急性呼吸促迫症候群に対する造血幹細胞移植：炎症制御と血管再生の試み

造血干细胞移植治疗急性呼吸窘迫综合征：炎症控制和血管再生的尝试

• 批准号: 22K09131
• 负责人: 加納 秀記
• 金额: $ 2.66万
• 依托单位: Aichi Medical University
• 依托单位国家: 日本
• 项目类别: Grant-in-Aid for Scientific Research (C)
• 财政年份: 2022
• 资助国家: 日本
• 起止时间: 2022-04-01 至 2025-03-31
• 项目状态: 未结题
• 来源: https://kaken.nii.ac.jp/grant/KAKENHI-PROJECT-22K09131/
• 关键词: MPO-DNA; cf-DNA; ARDS; 急性呼吸促迫症候群; 炎症制御

ARDSの発症機序として、neutrophil extracellular traps (NETs)由来のDNAに結合したprotease、histone、血小板血栓などが細胞障害を惹起していると考えられる。ARDSに対する治療戦略として、これら攻撃因子に対する炎症制御が、主に検討され治療応用されている。しかしながら、防御因子を高める治療戦略である、再生・修復促進に関しては、検討が行われていない。骨髄幹細胞は、組織低酸素、組織障害時にサイトカイン等の刺激で骨髄から障害組織に急速にホーミングされ集積する。障害部位にホーミングした幹細胞は、抗アポトーシス、抗酸化ストレス、抗炎症作用を発揮し、障害細胞の再生・修復機能を担っている。本研究は、骨髄からの前駆細胞の動員、前駆細胞動員に関与する液性因子濃度と肺酸素化との関連をヒトのARDSで検討する。対象は、敗血症性ARDSの成人で、診断後1、3、5、7、14日目に各々4mlずつ採血し、末梢血中幹細胞数、VEGF、GM-CSF、CXCL12、soluble Tie2受容体, angiopoietin 1-2, VEGF受容体1-2、PDGF、血中遊離トロンボモジュリン、syndecan-1、好中球CD64発現量、MPO-DNA, NE-DNA, 内皮細胞由来microparticle (EMP)、炎症反応を測定する。BALFにおいては好中球数、好中球エラスターゼ-DNA、MPO-DNA, 好中球CD64発現を測定する。現在、NETs産生量の指標になりうる血液中のMPO-DNA, NE-DNA, cell-free (cf)-DNAの測定系を確立するための基礎実験を開始している。cf-DNAは、Qubit３蛍光光度計を用いて順次測定を行っている。MPO-DNA, NE-DNAは、96穴マイクロプレートに、抗MPOおよび抗NEモノクローナル抗体を固着させたのちマイクロプレートリーダーで測定するサンドイッチELISA法を用いて測定する予定にしている。

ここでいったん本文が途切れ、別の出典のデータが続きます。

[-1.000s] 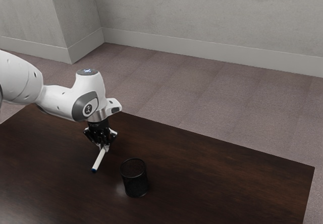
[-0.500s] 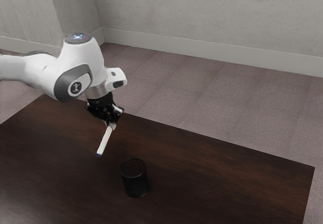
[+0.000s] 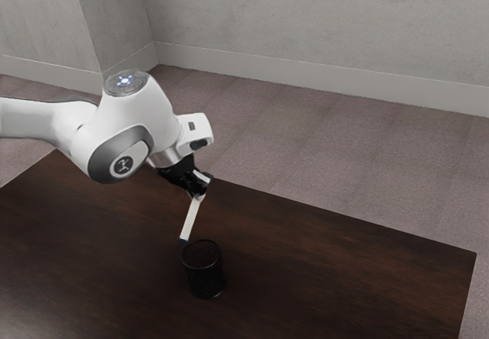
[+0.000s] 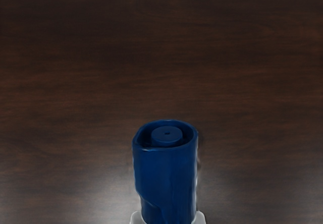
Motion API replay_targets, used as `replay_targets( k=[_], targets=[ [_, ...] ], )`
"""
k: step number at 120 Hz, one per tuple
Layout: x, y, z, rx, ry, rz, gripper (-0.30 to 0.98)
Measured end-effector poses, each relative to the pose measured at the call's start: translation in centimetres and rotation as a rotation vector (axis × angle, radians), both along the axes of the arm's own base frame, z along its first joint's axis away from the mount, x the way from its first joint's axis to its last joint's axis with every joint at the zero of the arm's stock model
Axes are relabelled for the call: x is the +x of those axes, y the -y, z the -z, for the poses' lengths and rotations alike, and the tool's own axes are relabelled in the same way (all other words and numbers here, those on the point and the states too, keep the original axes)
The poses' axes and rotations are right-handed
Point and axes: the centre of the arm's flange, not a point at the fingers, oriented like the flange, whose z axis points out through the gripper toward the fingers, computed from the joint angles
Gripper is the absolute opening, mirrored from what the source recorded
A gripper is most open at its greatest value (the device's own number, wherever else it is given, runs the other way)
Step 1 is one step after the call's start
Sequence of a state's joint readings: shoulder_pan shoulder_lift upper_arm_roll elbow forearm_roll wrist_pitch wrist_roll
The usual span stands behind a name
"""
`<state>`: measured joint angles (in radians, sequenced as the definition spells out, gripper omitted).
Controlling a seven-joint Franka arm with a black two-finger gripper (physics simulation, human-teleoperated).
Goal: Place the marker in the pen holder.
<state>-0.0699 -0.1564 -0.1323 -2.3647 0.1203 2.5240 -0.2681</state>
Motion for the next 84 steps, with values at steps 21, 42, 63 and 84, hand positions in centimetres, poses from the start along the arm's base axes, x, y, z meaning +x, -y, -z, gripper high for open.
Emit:
replay_targets(
  k=[21,42,63,84],
  targets=[
    [0.1,1.7,-1.0,-0.014,0.075,0.036,-0.08],
    [-0.2,3.6,-0.7,-0.017,0.098,0.076,-0.09],
    [-0.7,3.7,0.4,0.000,0.115,0.105,-0.09],
    [-0.8,3.7,0.5,0.000,0.130,0.115,-0.09]
  ],
)
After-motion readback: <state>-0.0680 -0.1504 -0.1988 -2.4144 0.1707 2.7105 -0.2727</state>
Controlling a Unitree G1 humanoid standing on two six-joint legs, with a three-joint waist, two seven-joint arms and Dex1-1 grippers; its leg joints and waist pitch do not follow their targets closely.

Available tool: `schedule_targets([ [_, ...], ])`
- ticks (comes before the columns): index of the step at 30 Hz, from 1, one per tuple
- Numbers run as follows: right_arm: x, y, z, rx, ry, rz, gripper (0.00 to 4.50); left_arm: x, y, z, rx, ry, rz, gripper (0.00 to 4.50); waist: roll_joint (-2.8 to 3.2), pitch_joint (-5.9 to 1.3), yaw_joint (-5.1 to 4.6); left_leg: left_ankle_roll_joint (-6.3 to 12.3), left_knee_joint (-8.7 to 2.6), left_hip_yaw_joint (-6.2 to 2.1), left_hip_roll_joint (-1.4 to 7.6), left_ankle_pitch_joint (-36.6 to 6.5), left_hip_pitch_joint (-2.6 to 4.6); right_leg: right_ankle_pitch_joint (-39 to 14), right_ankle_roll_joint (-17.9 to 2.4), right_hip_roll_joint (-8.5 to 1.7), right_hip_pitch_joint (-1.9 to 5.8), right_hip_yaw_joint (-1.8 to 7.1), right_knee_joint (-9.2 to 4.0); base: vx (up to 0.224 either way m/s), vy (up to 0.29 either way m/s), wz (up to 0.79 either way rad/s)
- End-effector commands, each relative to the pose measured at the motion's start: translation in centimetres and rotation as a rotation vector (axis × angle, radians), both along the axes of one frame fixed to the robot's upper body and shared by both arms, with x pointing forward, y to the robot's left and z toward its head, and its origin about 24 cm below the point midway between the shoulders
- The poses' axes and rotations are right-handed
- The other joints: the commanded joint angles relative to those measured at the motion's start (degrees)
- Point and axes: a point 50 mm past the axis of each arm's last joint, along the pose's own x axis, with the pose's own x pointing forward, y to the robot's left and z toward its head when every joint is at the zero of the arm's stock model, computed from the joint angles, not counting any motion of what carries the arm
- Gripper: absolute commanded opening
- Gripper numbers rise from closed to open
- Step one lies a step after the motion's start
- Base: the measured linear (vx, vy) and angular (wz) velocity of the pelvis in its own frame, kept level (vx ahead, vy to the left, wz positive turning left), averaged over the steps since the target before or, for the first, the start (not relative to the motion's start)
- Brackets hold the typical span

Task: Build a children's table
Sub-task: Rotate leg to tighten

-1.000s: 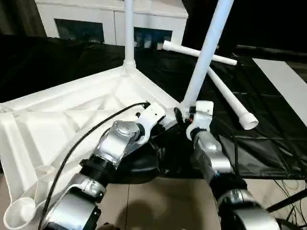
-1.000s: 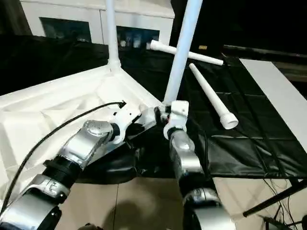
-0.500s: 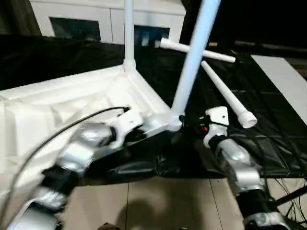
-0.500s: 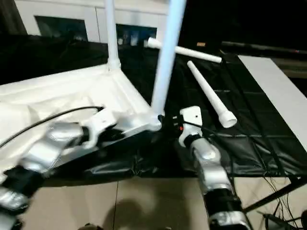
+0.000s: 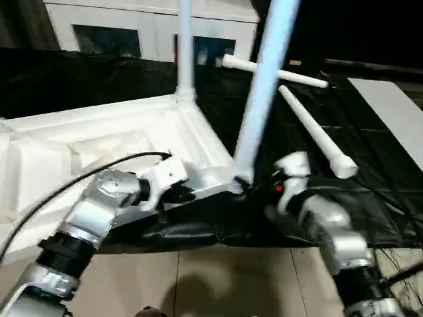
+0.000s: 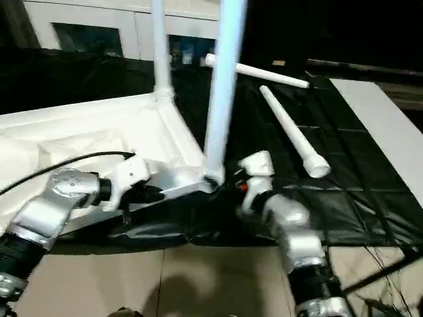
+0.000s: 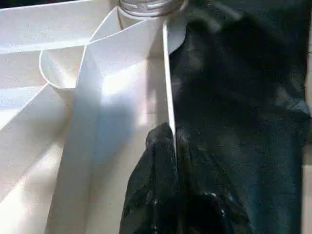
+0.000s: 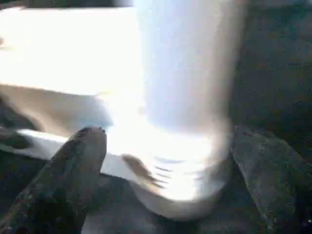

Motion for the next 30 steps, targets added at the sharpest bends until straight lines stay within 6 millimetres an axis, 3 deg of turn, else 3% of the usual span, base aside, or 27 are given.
schedule_targets([
  [1,-0.2,-0.2,0.5,0.004,-0.008,0.026,4.3,-0.3,-1.3,0.1,0.005,-0.001,-0.075,0.0,0.55,-3.34,-0.32,-0.61,-4.5,-0.14,1.42,-18.62,1.45,-15.26,-10.12,-2.34,1.92,2.29,-4.31,0.0,0.0,0.0],
  [5,0.0,-0.3,0.4,-0.013,-0.007,0.021,4.3,-0.4,-1.6,0.1,0.001,0.006,-0.098,0.0,0.92,-3.47,-0.02,-1.15,-4.44,-0.12,1.3,-18.78,1.55,-14.74,-9.84,-2.41,1.89,2.33,-4.32,0.0,0.0,0.0],
  [13,0.8,0.3,0.5,-0.031,-0.002,0.034,4.3,-0.8,-2.1,0.3,-0.007,0.014,-0.133,0.0,0.79,-3.57,-0.01,-1.26,-4.42,-0.15,1.34,-17.88,1.55,-13.56,-10.48,-2.37,1.97,2.24,-4.05,0.0,0.0,0.0],
  [14,0.9,0.3,0.5,-0.034,0.002,0.039,4.3,-0.8,-2.0,0.4,-0.006,0.015,-0.134,0.0,0.31,-3.51,0.05,-1.04,-4.36,0.0,1.29,-17.72,1.53,-13.66,-10.38,-2.36,1.98,2.27,-4.19,0.0,0.0,0.0],
  [15,1.0,0.3,0.5,-0.037,0.005,0.042,4.3,-0.8,-2.0,0.4,-0.006,0.016,-0.134,0.0,0.55,-3.53,0.21,-0.93,-4.36,-0.06,1.33,-17.38,1.56,-13.67,-10.4,-2.46,2.02,2.3,-4.07,0.0,0.0,0.0],
  [16,1.0,0.3,0.5,-0.039,0.006,0.044,4.07,-0.8,-2.0,0.4,-0.005,0.016,-0.134,0.0,0.49,-3.51,0.24,-0.94,-4.37,-0.04,1.31,-17.23,1.5,-13.75,-10.28,-2.47,2.05,2.29,-4.09,0.0,0.0,0.0],
  [20,1.3,-0.2,0.5,-0.058,0.01,0.037,3.92,-0.8,-1.7,0.4,0.004,0.014,-0.126,0.0,0.45,-3.51,0.15,-1.06,-4.38,-0.07,1.26,-17.12,1.44,-14.14,-10.24,-2.43,2.1,2.22,-4.06,0.0,0.0,0.0],
  [21,1.3,-0.3,0.5,-0.059,0.011,0.037,3.64,-0.8,-1.7,0.3,0.004,0.014,-0.126,0.0,0.44,-3.49,0.21,-1.07,-4.31,-0.01,1.26,-17.29,1.52,-14.6,-10.04,-2.46,2.05,2.27,-4.17,0.0,0.0,0.0],
  [30,1.3,-1.2,0.2,-0.095,0.017,0.032,2.92,-0.7,-1.5,0.3,0.016,0.014,-0.118,0.0,0.53,-3.59,0.19,-0.82,-4.23,-0.02,1.24,-16.52,1.46,-13.3,-10.31,-2.39,2.18,2.23,-4.03,0.0,0.0,0.0],
])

The pathogenesis of ARDS is due to DNA binding, protease, histone, platelet thrombosis, and cellular damage. ARDS treatment strategy, attack factors, inflammation control, main treatment strategy The defense factor is high, the treatment strategy is high, the regeneration is high, the repair promotion is high, and the treatment is high. Bone marrow stem cells are stimulated by tissue hypoxia and tissue damage, resulting in rapid accumulation of tissue damage. Stem cells in the damaged parts are responsible for the development of anti-inflammatory, anti-acidification and anti-inflammatory functions, and the regeneration and repair functions of damaged cells. This study investigated the relationship between cytokine concentrations and pulmonary acidosis in ARDS and bone marrow progenitor cell mobilization. 4ml of blood samples were collected from adults with ARDS, 1, 3, 5, 7 and 14 days after diagnosis, and the number of stem cells in peripheral blood, VEGF, GM-CSF, CXCL1 - 2, soluble Tie2 receptor, angiopoietin 1 - 2, VEGF receptor 1 - 2, PDGF, free protein in blood, syndecan-1, CD64 production, MPO-DNA, NE-DNA, endothelial cell origin microarticle (EMP) and inflammatory response were measured. BALF can be used to determine the number of good spheres, the number of good spheres, MPO-DNA, and the number of good spheres CD64. Now, the baseline for determining MPO-DNA, NE-DNA, cell-free (cf)-DNA in blood is being established. cf-DNA and Qubit3 spectrophotometer were used for sequential determination. MPO-DNA, NE-DNA, 96-hole anti-MPO and anti-NE anti-MPO antibodies were immobilized and determined by ELISA.